Optimal vibration control with considering non-probabilistic time-dependent reliability for hypersonic vehicles

Hypersonic vehicles have complex structures with multiple sources of uncertainties, and the presence of uncertainties may lead to the vehicles’ structural failure. Aiming to ensure the flight safety and structural reliability of a hypersonic vehicle, this study proposes a vibration optimization control method based on non-probabilistic time-dependent reliability. Due to the complex structure of the vehicle, its forebody and aftbody are modeled as two cantilever beams with the center of mass of the vehicle as the fixed fulcrum, respectively, and a vibration control model of cantilever is derived.
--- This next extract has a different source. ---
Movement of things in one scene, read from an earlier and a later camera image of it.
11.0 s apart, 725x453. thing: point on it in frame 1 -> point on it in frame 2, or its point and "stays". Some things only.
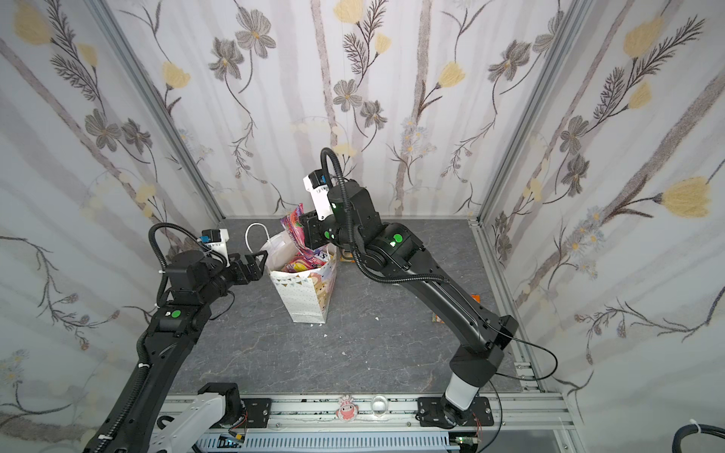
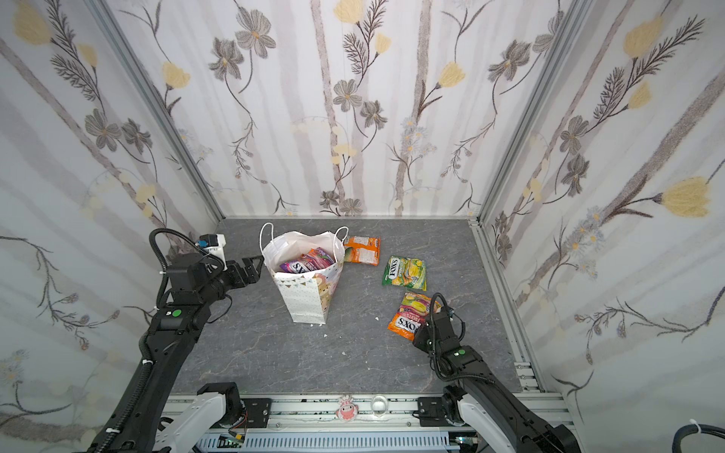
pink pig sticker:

Considering that the uncertainties in practical engineering are not easy to be counted, the uncertain parameters are quantified by using interval variables, and the dynamic response and time-dependent reliability of the uncertain system are analyzed based on the subinterval method and the non-probabilistic time-dependent reliability analysis method (NTRAM) designed in this paper. Further, to ensure the high reliability of the vehicle, an optimal robust linear quadratic regulator (ORLQR) method with the constraint of time-dependent reliability is proposed. The analysis of the numerical examples shows that the parameter uncertainty has a certain effect on the reliability of the vehicle, and verifies that the proposed ORLQR method can effectively control the vibration and slow down the reliability decline.